— Recorded data —

::::

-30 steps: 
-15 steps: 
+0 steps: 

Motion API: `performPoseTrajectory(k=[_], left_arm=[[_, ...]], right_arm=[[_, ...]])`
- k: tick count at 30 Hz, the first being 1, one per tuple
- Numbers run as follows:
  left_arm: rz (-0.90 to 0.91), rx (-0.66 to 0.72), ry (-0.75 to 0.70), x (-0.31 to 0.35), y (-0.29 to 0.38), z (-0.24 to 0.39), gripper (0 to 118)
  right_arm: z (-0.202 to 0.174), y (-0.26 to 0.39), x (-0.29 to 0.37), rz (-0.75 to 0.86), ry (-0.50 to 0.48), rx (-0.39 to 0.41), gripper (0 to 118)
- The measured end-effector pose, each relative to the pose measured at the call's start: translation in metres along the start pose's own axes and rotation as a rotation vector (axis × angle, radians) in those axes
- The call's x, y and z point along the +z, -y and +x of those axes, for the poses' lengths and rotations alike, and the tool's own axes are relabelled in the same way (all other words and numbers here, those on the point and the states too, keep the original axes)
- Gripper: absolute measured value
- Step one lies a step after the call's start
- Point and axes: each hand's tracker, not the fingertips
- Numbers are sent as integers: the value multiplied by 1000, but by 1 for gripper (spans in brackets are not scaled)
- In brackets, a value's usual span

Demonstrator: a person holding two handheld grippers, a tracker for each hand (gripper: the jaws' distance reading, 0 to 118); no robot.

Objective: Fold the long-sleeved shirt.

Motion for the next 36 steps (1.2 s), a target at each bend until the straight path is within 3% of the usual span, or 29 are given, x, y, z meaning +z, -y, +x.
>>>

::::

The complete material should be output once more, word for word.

-30 steps: 
-15 steps: 
+0 steps: 

Motion API: `performPoseTrajectory(k=[_], left_arm=[[_, ...]], right_arm=[[_, ...]])`
- k: tick count at 30 Hz, the first being 1, one per tuple
- Numbers run as follows:
  left_arm: rz (-0.90 to 0.91), rx (-0.66 to 0.72), ry (-0.75 to 0.70), x (-0.31 to 0.35), y (-0.29 to 0.38), z (-0.24 to 0.39), gripper (0 to 118)
  right_arm: z (-0.202 to 0.174), y (-0.26 to 0.39), x (-0.29 to 0.37), rz (-0.75 to 0.86), ry (-0.50 to 0.48), rx (-0.39 to 0.41), gripper (0 to 118)
- The measured end-effector pose, each relative to the pose measured at the call's start: translation in metres along the start pose's own axes and rotation as a rotation vector (axis × angle, radians) in those axes
- The call's x, y and z point along the +z, -y and +x of those axes, for the poses' lengths and rotations alike, and the tool's own axes are relabelled in the same way (all other words and numbers here, those on the point and the states too, keep the original axes)
- Gripper: absolute measured value
- Step one lies a step after the call's start
- Point and axes: each hand's tracker, not the fingertips
- Numbers are sent as integers: the value multiplied by 1000, but by 1 for gripper (spans in brackets are not scaled)
- In brackets, a value's usual span

Demonstrator: a person holding two handheld grippers, a tracker for each hand (gripper: the jaws' distance reading, 0 to 118); no robot.

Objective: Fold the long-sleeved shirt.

Motion for the next 36 steps (1.2 s), a target at each bend until the straight path is within 3% of the usual span, or 29 are given, x, y, z meaning +z, -y, +x.
>>>

The output above is the complete answer.